俺はかなりの急ぎ足で廊下を歩いている。他の奴らから見ると、俺はかなりの速さで走っているように見えるらしい。まるで何かに追われているような感じみたいだと、いつきが言っていた。そのいつきはというと、俺を追いかけるように走っていた。
「ちょっと! いつも思うんだけどさ! 走っているんじゃないんだよね!?」
「ああ。急ぎ足だぞ、これでも」
「ちょ、ちょっと、は、速くない?」
「そうか?」そう言いながら俺は、歩く速度を少し遅めた。それでようやく、いつきが俺に追いついた。
「ふぅ。君の歩く速さが尋常じゃないくらい速いんだけど。急ぎ過ぎじゃない?」
「別に。いつものようにさっさと帰りたいだけだ。それに、」
「バイトがあるから?」
「そう。一時間でも多く働かないと時給の関係上、金が貯まりにくいからな」
俺のバイトについては……後で説明できるだろう。
「前から訊きたかったんだけどさ、つとむって、お金貯めて何をしようっていうの? そんなに必死に働いてさ、倒れたら元も子もないんだからね?」
「俺がこんなに必死に働いて、金貯めてる理由? そりゃぁ、旅をしたいからだよ」
「旅、って…どこに?」
「さぁな。とりあえず、目標は三十万だな。それぐらいあれば、日本のどこかには行けるだろうから」
「ツアーとかじゃ駄目なの?」
「一人旅だ。これだけは譲れない。そうじゃないと、何のためにバイトして金貯めてるのか分からねぇからな」
「どうしても?」
「お前がついてくるって言っても、絶対に置いていくからな。平穏な一人旅をしたいんだ、俺は」
……なんかいつの間にか自分の夢を語っていた。って、あれ!? いつの間に!? これだけは両親にも内緒だったのに!! などと、今更ながらとんでもなく恥ずかしいと思っていると、
「ふぅん。いい夢だね。でも僕はついていくからね。君が何と言おうと、ね」
いつきはそれでも俺と一緒に行くと言い出した。なぁ、
「それだけ聞くと、告白っぽくなるんじゃないか?」
「うえぇぇ!! な、何をい、い言っているのかな!? 僕はそんなつもりで言ってないからね! 勘違いしないでよね!?」
思いっきり、いつきがうろたえていた。珍しいな、こいつがこんな顔するなんて。
「いや、俺にはそっちの趣味はないんだが」
「僕だってないよ!!」
それを聴いて俺は、ふと前から疑問に思っていたことを、いつきに訊くことにした。
「なぁ、いつき」
「僕だってそっちの趣味はないからね! へっ!? な、なに、つとむ」
「いや、お前モテるのに、どうして告白を全部断っているのか前から訊きたくてな。どうしてだよ?」
「え!? え、えーと、そ、そのー…………あ! だって彼女をつくったら、つとむが巻き込まれたことを逐一かんさ――話が聴けないじゃないか」
「おい、今『観察』って言おうとしただろ。しかもあ! ってなんだ」
「そんな訳ないじゃない。そういう君だってモテるのに、どうして彼女をつくらないの?」
「は? 俺が? モテる?」
「うん」
それを聴いた俺はびっくりした。そんなことは知らなかったし、そもそも俺はこの外見でモテないと思っているからだ。続けていつきはこう言った。

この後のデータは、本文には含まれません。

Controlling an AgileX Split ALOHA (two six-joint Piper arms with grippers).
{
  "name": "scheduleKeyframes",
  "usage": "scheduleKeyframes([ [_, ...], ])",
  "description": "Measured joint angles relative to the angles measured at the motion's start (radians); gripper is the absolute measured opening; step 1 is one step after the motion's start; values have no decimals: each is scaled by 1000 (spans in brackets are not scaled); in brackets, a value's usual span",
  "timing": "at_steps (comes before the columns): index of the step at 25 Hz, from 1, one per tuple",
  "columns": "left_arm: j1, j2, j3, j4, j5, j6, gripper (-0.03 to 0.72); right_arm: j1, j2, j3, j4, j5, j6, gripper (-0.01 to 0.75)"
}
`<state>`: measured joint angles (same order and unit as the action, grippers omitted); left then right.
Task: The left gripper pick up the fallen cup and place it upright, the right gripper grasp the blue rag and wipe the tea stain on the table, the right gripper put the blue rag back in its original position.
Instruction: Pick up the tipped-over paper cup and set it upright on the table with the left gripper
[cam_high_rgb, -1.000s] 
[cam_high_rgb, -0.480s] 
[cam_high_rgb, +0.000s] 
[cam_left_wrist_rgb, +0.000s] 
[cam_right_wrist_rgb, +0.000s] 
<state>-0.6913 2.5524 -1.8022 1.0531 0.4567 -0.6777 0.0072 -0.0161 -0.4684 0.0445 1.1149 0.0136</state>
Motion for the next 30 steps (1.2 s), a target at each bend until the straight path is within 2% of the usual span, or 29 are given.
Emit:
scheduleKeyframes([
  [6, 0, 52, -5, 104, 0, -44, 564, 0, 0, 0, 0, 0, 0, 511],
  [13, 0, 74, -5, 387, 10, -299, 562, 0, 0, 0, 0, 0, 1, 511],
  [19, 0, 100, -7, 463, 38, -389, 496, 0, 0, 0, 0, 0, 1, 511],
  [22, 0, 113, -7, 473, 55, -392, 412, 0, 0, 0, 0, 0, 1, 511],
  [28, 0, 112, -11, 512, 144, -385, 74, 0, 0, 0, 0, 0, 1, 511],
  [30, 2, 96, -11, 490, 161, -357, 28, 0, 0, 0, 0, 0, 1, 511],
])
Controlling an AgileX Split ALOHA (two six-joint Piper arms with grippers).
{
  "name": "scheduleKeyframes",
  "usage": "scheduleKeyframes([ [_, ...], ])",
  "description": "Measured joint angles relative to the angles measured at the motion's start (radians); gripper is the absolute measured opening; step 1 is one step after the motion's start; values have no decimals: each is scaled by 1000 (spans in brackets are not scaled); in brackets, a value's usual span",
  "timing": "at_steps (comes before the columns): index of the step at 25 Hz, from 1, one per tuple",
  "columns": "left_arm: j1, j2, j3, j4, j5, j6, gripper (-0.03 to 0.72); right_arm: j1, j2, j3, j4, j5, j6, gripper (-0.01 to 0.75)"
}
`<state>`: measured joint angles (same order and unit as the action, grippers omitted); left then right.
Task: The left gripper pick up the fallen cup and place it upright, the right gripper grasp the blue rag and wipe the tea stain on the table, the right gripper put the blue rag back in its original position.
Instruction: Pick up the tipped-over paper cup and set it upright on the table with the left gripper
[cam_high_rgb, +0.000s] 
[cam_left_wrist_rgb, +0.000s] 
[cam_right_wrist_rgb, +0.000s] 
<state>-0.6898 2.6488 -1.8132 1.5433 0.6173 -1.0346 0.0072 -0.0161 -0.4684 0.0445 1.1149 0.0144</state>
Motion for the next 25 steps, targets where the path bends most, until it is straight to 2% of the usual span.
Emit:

「小学校の頃のバレンタインデーにチョコもらったでしょ? あれね、君への数が一番多かったんだよ。あと中学の時、よく文化祭などの時に『暇だったら来てくれませんか!?』とか言われてチケット貰ったでしょ? これらを聴いてもまだピンと来ないのかい?」
確かにそんなことあったな。と思い出しながら、なんでこいつはそんなに憶えているのか不思議に思った。しかし、
「あれって、全部お前宛じゃなかったか? 俺はそれらの後必ずお前に渡したはずなんだが」
「もう。君は本当に鈍くて自覚がないのか、それとも興味がないのかい?」
「興味がない方だな。だから俺は一人旅をしたいと思っているんだよ」
そう言い合いながら、俺達は校舎を出て別れた。
いつもの場所に置いてある自転車のロックを外して俺は、バイト先まで自転車をこぎだした。この学校は、くれな町の割と外れにある。なので、自転車で通うやつが多い。電車やバスを乗り継いだり、歩いてきたりする奴や車で来るやつもいる。車で来るやつは、いつきみたいな金持ちや、学校から近くにある職場の親が送ってくるぐらいである。俺はというと、雨が降ろうが、嵐が来ようが、地震がこようが、自転車で行かなきゃならない。理由は、まず親が車を持っていない。次に、俺自身が節約としてバスや電車を使わないと決めているからだ。
実際、このことをいつきに言ったら、『君はバカかい?』と本気であきれられた。やっぱりあきれられるのか? 普通は。